Start with creating a CloudFlare worker to proxy the requests from your domain.com/blog to a website of your choice.

  • Create a CloudFlare Worker to proxy requests from yourdomain.com/blog to your WordPress site.
  • Implement the provided Worker code (with your domain adjustments) to dynamically fetch content and handle various request aspects.
  • Pay close attention to query parameters and redirect handling to avoid website malfunctions.

Here’s the code for the worker, change the sourceDomain variable at the top to match your domain.

JavaScript
const sourceDomain = 'blog.shapo.io';

async function handleRequest(request) {
 const parsedUrl = new URL(request.url)
 console.log('url:', request.url, 'parsed:', parsedUrl.toString());

 // if its blog html, get it
 if(parsedUrl.pathname.includes('/blog')) {
   parsedUrl.hostname = sourceDomain;
   parsedUrl.pathname = parsedUrl.pathname.replace('/blog', '');
   console.log('requesting:', parsedUrl.toString());
   const response = await fetch(parsedUrl, request);
   return response;
 }

console.log("this is a request to my root domain", parsedUrl.host, parsedUrl.pathname);
 // if its not a request blog related stuff, do nothing
 return fetch(request)
}


addEventListener("fetch", event => {
 event.respondWith(handleRequest(event.request))
})

Activate CloudFlare Worker Route

In your CloudFlare website dashboard, pick “Worker Routes” and “Add route”, use your intended blog route, and select the blog worker we created earlier:

Cloudflare Workers routes for hosting wordpress blog on a subdirectory with webflow

Key Takeaways

In conclusion, hosting your WordPress blog on a subdirectory with Cloudflare Workers unlocks a powerful combination of SEO advantages, platform flexibility, and a unified user experience.
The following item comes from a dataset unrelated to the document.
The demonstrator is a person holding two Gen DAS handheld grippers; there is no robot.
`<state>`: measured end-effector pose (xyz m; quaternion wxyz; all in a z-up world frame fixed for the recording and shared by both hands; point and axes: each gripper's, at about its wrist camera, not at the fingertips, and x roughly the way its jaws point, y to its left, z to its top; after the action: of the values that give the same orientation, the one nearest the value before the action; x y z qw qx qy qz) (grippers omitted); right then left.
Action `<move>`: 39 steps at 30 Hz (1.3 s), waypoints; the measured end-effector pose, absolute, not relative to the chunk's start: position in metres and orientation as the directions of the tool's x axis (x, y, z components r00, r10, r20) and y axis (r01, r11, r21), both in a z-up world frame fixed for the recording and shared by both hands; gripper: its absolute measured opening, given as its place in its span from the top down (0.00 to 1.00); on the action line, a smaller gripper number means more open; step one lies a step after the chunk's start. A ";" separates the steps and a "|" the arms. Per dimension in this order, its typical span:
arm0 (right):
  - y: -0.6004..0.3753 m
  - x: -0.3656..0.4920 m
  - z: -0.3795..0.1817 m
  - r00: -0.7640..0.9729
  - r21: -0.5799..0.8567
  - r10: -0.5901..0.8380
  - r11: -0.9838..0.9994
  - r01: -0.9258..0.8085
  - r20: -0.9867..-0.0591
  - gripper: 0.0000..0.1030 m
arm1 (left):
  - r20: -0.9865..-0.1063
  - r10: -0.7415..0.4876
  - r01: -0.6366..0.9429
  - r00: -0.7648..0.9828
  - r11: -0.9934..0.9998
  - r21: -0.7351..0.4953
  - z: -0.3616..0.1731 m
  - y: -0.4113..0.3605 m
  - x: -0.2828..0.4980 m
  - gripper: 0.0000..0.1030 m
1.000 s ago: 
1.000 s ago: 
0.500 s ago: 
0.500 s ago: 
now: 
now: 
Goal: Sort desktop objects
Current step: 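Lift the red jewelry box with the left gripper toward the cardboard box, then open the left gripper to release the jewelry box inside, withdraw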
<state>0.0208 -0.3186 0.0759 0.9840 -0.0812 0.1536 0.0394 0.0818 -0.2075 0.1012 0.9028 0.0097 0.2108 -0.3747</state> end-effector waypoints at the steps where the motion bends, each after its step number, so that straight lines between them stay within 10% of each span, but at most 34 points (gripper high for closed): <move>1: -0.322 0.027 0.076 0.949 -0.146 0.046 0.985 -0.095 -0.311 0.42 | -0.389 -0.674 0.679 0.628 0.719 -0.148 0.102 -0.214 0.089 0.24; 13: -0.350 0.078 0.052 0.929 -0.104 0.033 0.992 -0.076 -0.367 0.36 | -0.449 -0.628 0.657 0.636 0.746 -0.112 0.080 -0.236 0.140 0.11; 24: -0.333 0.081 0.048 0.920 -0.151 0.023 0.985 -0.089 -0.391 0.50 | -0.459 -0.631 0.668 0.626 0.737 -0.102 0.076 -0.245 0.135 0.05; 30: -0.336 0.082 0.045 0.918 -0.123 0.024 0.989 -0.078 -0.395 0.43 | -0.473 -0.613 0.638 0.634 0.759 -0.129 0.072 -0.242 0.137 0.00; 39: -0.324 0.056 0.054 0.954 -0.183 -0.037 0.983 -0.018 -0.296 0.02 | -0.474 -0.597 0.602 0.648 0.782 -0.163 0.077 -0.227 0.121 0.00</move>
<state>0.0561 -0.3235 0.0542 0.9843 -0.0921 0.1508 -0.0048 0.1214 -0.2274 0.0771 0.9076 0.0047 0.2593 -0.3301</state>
Imagine the impact of boosting your main website’s ranking with backlinks flowing to your blog, strengthening your overall online presence. Plus, enjoy the ease of managing your blog with WordPress while maintaining the design freedom of Webflow for your main site.

By following this guide, you can implement the Cloudflare Worker solution and reap the benefits listed above. Remember to adapt the steps and code to your specific setup, and consider seeking expert advice for in-depth SEO strategies or complex scenarios.

Beyond the technical setup, don’t forget the power of high-quality content, strategic internal linking, and social media promotion to truly supercharge your blog’s success. Remember, SEO is an ongoing journey, so continuously optimize your content, technical aspects, and overall strategy for long-term results. Now go forth and create a thriving WordPress blog that seamlessly complements your main website and captivates your audience!